With 80% of the money still unspent, Sebastian said his heart “breaks” for the industry. Sebastian has followed up with the prime minister’s office to find out how the money will be spent.
Jobkeeper shrinkage
It was the $130bn wage subsidy program designed to keep Australians attached to their jobs. Until, suddenly, it became a $70bn program.
First, Treasury overestimated how many people needed to claim the jobkeeper payment. Then the tax office took until late May to advise its figures were also inflated because some businesses were mistakenly entering the value of payments they were claiming instead of the number of eligible staff.
The lower cost was spun as a good thing – fewer Australians needed the payment than first thought and debt would be lower as a result. Still, the government refused to extend jobkeeper to millions of workers who had missed out including short-term casuals, visa-holders, and employees of public universities.
In July, jobkeeper was extended but the payment rate was cut from September, with lower rates particularly for part-time workers. Treasury had warned the government against cutting rates because it was “not clear that the net benefit of these changes would be positive for such a time-limited program”.
The program has already paid out $69bn and is estimated to cost a total of $101bn by March.
Covidsafe app
Morrison described it as like sunscreen, because nobody should leave home without it. But despite more than 7m downloads, the Covidsafe app has detected just 17 close contacts of people with coronavirus not discovered by contact tracers.

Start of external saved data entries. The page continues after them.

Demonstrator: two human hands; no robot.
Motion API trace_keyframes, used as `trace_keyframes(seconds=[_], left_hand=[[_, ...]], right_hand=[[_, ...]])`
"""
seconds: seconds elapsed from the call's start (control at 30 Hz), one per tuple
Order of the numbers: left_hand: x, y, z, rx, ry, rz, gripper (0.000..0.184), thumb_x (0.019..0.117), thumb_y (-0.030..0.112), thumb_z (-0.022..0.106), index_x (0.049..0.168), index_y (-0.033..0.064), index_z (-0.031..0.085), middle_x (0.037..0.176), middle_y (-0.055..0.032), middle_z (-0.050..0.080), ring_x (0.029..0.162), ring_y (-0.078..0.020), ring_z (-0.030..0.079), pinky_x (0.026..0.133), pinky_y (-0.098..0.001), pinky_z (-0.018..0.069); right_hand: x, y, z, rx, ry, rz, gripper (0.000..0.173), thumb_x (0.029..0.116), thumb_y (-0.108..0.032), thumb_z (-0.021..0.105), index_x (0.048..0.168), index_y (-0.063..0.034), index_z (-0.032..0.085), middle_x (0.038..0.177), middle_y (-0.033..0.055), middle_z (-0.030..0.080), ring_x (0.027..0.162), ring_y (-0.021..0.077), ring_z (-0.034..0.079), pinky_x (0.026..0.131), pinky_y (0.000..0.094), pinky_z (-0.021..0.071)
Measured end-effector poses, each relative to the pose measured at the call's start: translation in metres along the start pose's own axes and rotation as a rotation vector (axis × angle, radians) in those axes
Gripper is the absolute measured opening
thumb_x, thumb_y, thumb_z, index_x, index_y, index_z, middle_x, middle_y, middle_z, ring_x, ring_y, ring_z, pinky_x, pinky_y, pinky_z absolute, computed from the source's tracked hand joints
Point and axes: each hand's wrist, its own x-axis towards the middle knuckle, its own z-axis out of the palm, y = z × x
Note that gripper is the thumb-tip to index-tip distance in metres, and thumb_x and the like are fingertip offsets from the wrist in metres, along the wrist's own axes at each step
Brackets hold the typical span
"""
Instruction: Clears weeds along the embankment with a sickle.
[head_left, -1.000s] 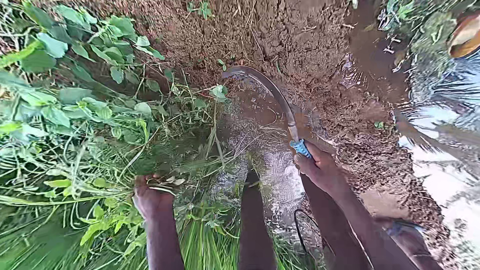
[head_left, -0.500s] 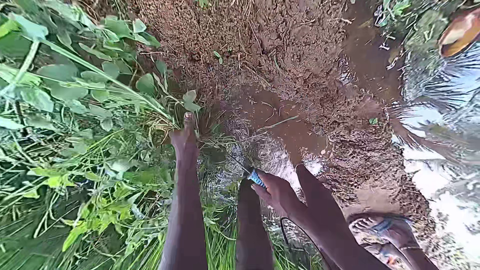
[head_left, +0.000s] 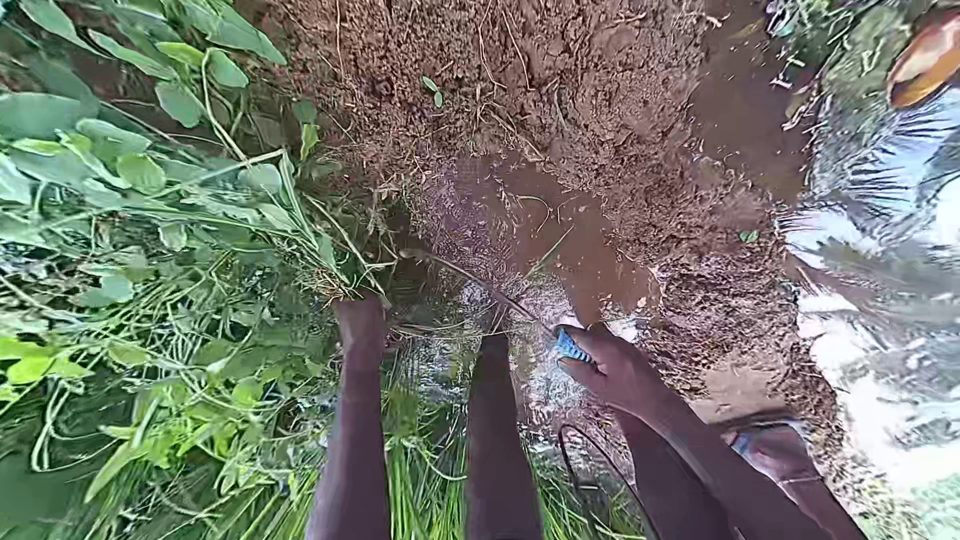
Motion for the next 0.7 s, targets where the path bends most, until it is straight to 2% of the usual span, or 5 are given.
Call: trace_keyframes(seconds=[0.1,0.2,0.43,0.57,0.7], left_hand=[[-0.007,-0.001,0.013,-0.102,0.030,0.004,0.045,0.1067,0.016,0.049,0.141,-0.0124,0.042,0.130,-0.0299,0.056,0.117,-0.0335,0.058,0.102,-0.0497,0.0462],[-0.007,0.003,0.016,-0.049,0.028,0.028,0.036,0.1044,0.007,0.050,0.131,-0.0169,0.048,0.120,-0.0333,0.059,0.110,-0.0373,0.060,0.098,-0.0525,0.0467],[-0.022,-0.009,0.008,0.413,-0.065,0.141,0.039,0.1043,0.001,0.047,0.137,-0.0204,0.046,0.146,-0.0400,0.043,0.143,-0.0477,0.039,0.119,-0.0539,0.0295],[-0.034,-0.033,-0.009,0.062,0.044,0.036,0.049,0.1072,0.015,0.048,0.146,-0.0129,0.040,0.147,-0.0341,0.046,0.141,-0.0399,0.045,0.118,-0.0510,0.0332],[-0.032,-0.066,-0.027,-0.093,0.108,0.021,0.050,0.1059,0.017,0.052,0.147,-0.0100,0.041,0.144,-0.0291,0.051,0.136,-0.0321,0.050,0.115,-0.0452,0.0392]], right_hand=[[0.009,0.002,-0.015,0.147,0.095,0.002,0.043,0.1012,-0.036,0.055,0.129,-0.0052,0.066,0.092,0.0070,0.072,0.074,0.0085,0.065,0.068,0.0309,0.0560],[0.058,-0.005,-0.023,0.098,0.117,-0.120,0.041,0.1007,-0.034,0.055,0.128,-0.0052,0.066,0.086,0.0064,0.070,0.069,0.0106,0.064,0.064,0.0336,0.0562],[0.181,-0.022,-0.051,-0.367,-0.211,-0.125,0.035,0.1040,-0.033,0.057,0.127,-0.0080,0.064,0.095,0.0190,0.070,0.086,0.0386,0.069,0.075,0.0608,0.0525],[0.144,0.002,-0.064,-0.500,-0.165,-0.110,0.036,0.1042,-0.034,0.056,0.132,-0.0119,0.065,0.105,0.0162,0.072,0.095,0.0365,0.070,0.081,0.0593,0.0536],[0.083,0.003,-0.057,-0.414,-0.083,-0.116,0.032,0.0994,-0.031,0.062,0.123,-0.0110,0.070,0.091,0.0119,0.072,0.078,0.0307,0.070,0.067,0.0554,0.0549]])
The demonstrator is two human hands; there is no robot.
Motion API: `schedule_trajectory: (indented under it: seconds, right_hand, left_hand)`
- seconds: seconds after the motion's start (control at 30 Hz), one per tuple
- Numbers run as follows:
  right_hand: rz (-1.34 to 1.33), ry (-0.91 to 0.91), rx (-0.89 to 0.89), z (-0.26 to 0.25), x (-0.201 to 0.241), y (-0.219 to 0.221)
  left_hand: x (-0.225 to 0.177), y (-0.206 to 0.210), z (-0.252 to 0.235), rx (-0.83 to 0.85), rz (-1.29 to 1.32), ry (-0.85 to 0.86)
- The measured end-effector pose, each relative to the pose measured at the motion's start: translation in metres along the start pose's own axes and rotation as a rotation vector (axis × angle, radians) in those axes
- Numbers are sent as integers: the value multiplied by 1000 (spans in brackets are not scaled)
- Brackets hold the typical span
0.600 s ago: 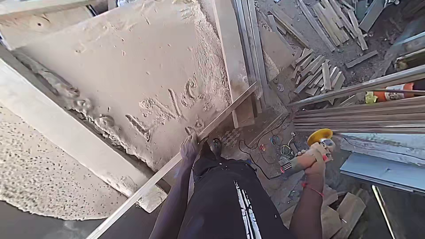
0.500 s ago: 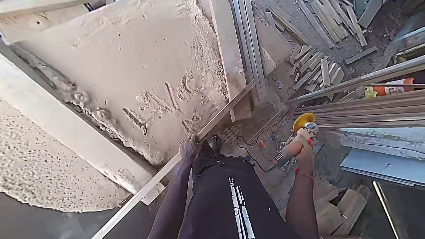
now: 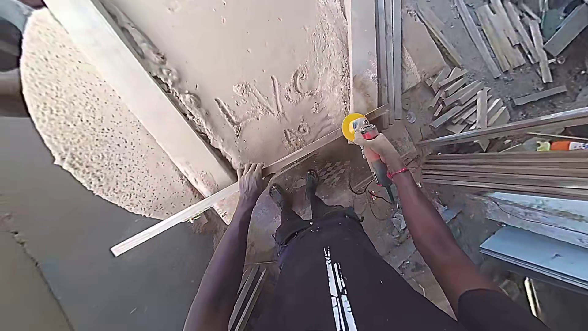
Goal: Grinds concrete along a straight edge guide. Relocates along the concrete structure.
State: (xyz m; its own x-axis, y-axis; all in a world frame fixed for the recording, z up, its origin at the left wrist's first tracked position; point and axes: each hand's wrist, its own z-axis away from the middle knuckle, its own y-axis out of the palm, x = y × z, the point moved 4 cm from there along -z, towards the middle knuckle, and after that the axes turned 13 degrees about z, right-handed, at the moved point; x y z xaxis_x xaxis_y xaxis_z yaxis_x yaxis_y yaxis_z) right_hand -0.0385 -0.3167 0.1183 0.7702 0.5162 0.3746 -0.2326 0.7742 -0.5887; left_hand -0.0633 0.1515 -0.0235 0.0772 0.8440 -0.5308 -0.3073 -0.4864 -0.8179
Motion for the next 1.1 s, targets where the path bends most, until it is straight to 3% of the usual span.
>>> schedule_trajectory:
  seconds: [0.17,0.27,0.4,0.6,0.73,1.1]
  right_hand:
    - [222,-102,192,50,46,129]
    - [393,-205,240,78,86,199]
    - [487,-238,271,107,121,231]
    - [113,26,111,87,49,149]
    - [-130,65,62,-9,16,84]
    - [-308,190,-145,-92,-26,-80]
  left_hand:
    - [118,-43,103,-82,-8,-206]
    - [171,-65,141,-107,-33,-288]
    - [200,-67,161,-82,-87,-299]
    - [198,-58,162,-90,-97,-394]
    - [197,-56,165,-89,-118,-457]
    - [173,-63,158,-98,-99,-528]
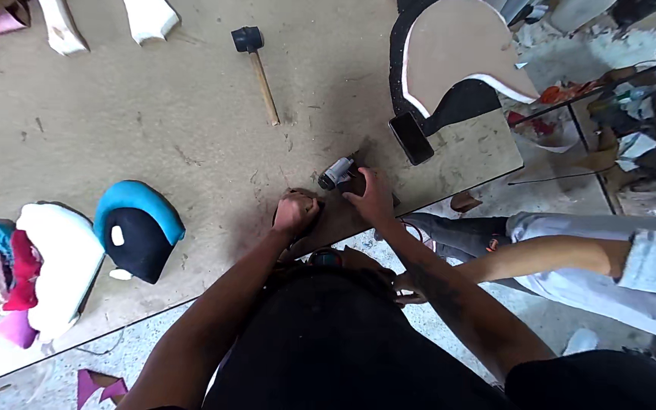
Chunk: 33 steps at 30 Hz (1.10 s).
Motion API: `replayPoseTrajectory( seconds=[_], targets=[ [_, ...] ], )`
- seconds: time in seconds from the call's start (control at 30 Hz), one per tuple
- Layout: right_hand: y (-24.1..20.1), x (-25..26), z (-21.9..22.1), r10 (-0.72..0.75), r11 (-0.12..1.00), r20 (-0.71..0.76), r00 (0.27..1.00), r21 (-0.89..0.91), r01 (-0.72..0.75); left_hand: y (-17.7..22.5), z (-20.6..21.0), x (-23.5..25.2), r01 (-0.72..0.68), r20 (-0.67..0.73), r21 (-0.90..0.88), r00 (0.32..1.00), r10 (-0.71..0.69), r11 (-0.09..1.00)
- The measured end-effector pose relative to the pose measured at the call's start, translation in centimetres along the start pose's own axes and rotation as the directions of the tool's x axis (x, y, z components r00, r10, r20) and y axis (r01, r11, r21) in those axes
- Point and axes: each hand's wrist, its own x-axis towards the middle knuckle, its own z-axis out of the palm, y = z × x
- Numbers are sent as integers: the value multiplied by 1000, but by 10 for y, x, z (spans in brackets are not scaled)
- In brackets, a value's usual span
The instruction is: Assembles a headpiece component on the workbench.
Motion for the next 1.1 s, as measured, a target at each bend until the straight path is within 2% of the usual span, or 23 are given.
replayPoseTrajectory(
  seconds=[0.1,0.2,0.27,0.33,0.4,0.5,0.6,0.7,0.87,1.0,1.1],
  targets=[
    [-8,2,7,-83,996,91,992,-16,85,-1,2,-1,-17,-19,13,1000,18,1000],
    [-9,8,16,-60,998,99,993,7,59,-2,0,0,-23,-22,0,999,23,1000],
    [-1,-3,19,-37,986,3,999,162,36,2,1,-2,-32,-32,-21,999,31,999],
    [5,-16,33,-91,935,-212,973,318,157,-1,1,0,-44,-63,-27,997,43,999],
    [10,-29,46,-161,868,-292,943,413,276,-3,-3,-4,-44,-45,-18,998,43,999],
    [22,-31,35,-137,885,-192,972,418,208,6,-5,0,-24,5,-7,1000,24,1000],
    [12,-25,27,-139,958,-34,990,249,143,9,-5,0,-30,1,12,1000,30,999],
    [2,-18,22,-137,980,54,989,154,128,12,-9,0,-22,-3,30,1000,22,999],
    [-13,-29,-27,-31,991,190,981,132,6,10,-10,-1,-14,-29,11,999,14,1000],
    [-16,-63,-64,-65,990,387,920,138,12,7,-10,-2,-25,-21,-9,999,25,1000],
    [-26,-85,-71,-160,977,387,908,191,91,3,-7,-1,-39,-35,-14,999,38,999]
  ],
)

The acting chief medical officer, Paul Kelly, has said Covidsafe is “a very useful tool when used correctly and integrated into a well-functioning system of contact tracing”.
Health minister Greg Hunt claims the app’s data was also used to identify an “unrecognised exposure date” at Mounties in New South Wales, resulting in an additional 544 contacts being found.
Budget 2020 and beyond
The 2020 budget contained $73bn over four years in new jobmaker measures – including income tax cuts, business tax concessions and youth wage subsidies.
We have not evaluated these because it’s too soon to compare delivery with the announcement.
On 9 October Morrison said the government wants to enable investment in the private sector, “to bridge [the] gap during the course of this Covid-19 recession”.
“We don’t see government as the solution forever.”
Perhaps the private sector will take up the incentives in the budget to bring forward investment and hiring.
Or perhaps the estimates of how many jobs will be created will be a further rod for the government’s back as Labor hammers the announcement delivery gap.